A lo largo de décadas, esta perturbación continua dio forma a un mosaico de hábitats inusual. Los vehículos de orugas, el tránsito a pie y los despejes recurrentes evitaron que las plantas leñosas predominaran y, en cambio, preservaron un mosaico cambiante de pastizales secos, suelo desnudo, vegetación ruderal y arbustos dispersos. Aunque el propósito militar original no estaba relacionado con la conservación de la naturaleza, el efecto secundario ecológico fue un paisaje de gran valor para las especies que dependen de condiciones abiertas, secas y expuestas al sol.
Cuando el uso militar del territorio terminó, el área fue reconocida como una prioridad de conservación. En 2016 fue declarada oficialmente como přírodní památka (monumento natural) y también se integró en la red Natura 2000, situando su protección dentro de los marcos tanto checo como europeo.
Vida silvestre y especies destacadas de Na cvičišti
La fauna en Na cvičišti refleja la estructura abierta, seca y de mosaico del hábitat. El sitio alberga una fauna de mariposas particularmente notable: se han registrado 66 especies de mariposas diurnas, y más de un tercio de ellas están protegidas. Las especies de interés para la conservación incluyen Polyommatus daphnis y Thymelicus sylvestris, junto con una variedad de insectos saproxílicos y termófilos como el escarabajo joya Anthaxia podolica y el escarabajo terrestre Calosoma sycophanta. También se ha documentado la rara polilla Eriogaster catax y aceiteras del género Meloe.
El mosaico de pastizales abiertos y parches de arbustos es igualmente importante para las aves. Especies como el escribano triguero (Emberiza calandra) y la curruca gavilana (Sylvia nisoria) se reproducen aquí con regularidad, estando ambas asociadas a paisajes abiertos o semiabiertos en lugar de bosques cerrados. Su presencia es, en sí misma, un indicador de la calidad del hábitat que se mantiene.

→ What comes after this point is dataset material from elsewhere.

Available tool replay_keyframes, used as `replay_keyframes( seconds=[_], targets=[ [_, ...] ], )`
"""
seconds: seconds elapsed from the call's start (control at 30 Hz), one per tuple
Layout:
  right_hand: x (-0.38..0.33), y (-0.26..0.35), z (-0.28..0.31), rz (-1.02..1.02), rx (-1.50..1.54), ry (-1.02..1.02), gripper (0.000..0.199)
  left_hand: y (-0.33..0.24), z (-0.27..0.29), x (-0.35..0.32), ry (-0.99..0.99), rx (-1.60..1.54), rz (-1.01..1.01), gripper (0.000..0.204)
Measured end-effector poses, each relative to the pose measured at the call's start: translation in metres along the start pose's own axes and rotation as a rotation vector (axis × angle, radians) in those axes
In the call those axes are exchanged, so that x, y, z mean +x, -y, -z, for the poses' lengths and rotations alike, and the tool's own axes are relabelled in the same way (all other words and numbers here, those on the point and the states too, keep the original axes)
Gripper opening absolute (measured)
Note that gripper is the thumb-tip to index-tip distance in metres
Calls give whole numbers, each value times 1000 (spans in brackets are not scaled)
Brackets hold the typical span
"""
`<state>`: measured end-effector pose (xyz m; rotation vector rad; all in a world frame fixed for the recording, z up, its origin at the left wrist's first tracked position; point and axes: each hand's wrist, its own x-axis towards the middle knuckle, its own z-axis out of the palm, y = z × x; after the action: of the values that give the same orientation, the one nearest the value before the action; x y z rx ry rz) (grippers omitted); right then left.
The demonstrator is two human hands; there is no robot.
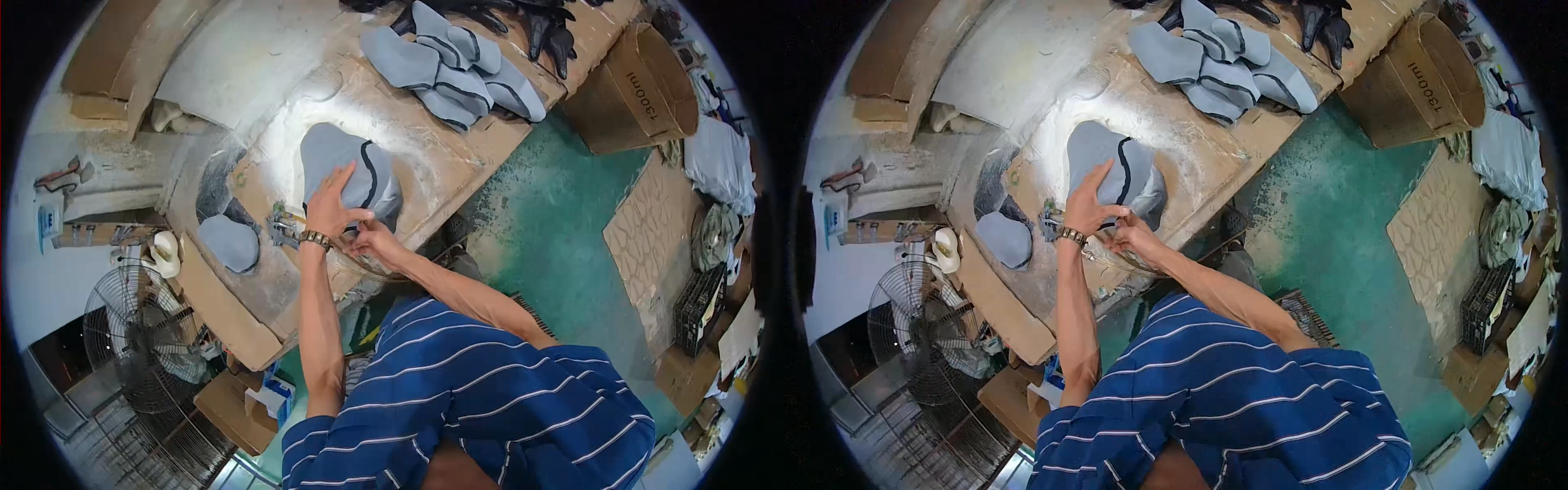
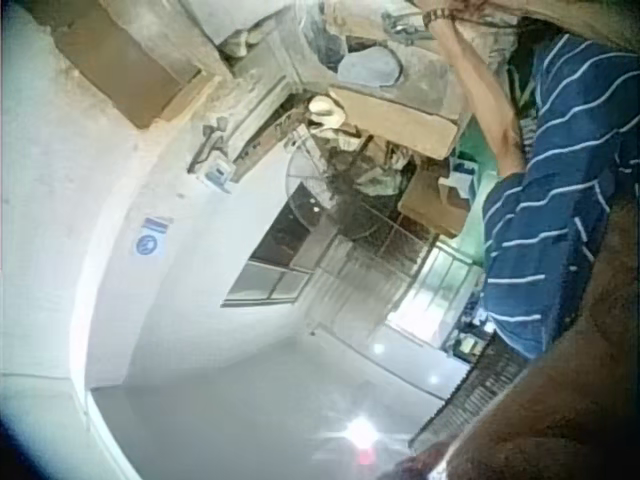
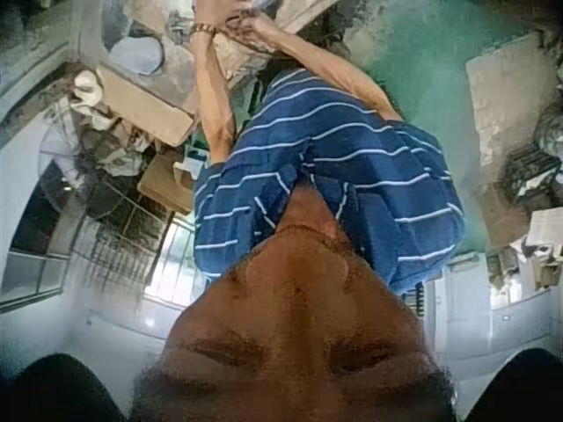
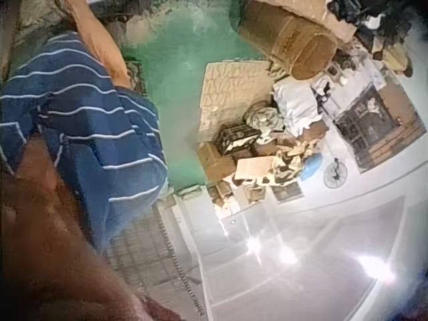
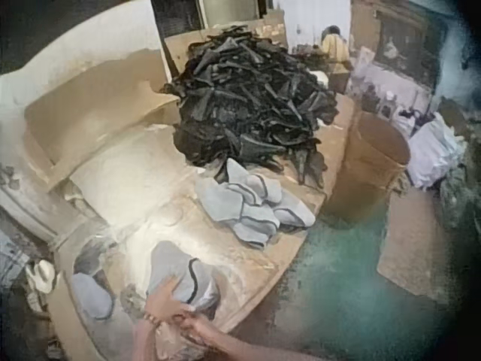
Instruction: Applying spray adhesive to padded manufacturing components and organizing them on a metal drying rack.
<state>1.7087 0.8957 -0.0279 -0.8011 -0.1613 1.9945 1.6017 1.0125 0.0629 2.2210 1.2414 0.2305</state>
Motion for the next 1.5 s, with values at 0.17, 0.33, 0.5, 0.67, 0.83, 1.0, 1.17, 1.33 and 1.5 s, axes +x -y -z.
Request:
replay_keyframes(
  seconds=[0.17,0.33,0.5,0.67,0.83,1.0,1.17,1.33,1.5],
  targets=[
    [8,-5,10,40,-8,131,52,-1,-4,10,62,52,-7,115],
    [-2,-16,2,24,59,128,59,1,9,9,135,34,21,117],
    [6,-26,1,20,-10,156,64,1,23,12,205,-67,35,115],
    [11,-31,-3,30,-61,175,71,4,21,15,235,-40,45,114],
    [38,-50,-2,148,-182,141,60,13,34,15,248,-84,24,117],
    [40,-43,16,232,-682,166,35,14,19,-9,101,-131,14,118],
    [0,-65,21,97,-929,-3,25,9,-19,-16,-48,10,-8,122],
    [-59,47,16,318,-1316,-445,22,-3,-15,-22,-26,76,116,138],
    [-36,106,-50,1200,-1414,-371,30,-12,-11,-25,-26,162,73,142]
  ],
)
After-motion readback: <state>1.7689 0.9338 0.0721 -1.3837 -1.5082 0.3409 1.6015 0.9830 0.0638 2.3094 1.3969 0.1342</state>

En conjunto, las comunidades de insectos y aves hacen que el sitio sea desproporcionadamente valioso para su tamaño. La combinación de mariposas raras, escarabajos saproxílicos, polillas especializadas y aves que anidan en el suelo vinculadas a mosaicos arbustivos es característica de los paisajes de pastizales secos de alta calidad y es una de las razones principales por las que el área está protegida.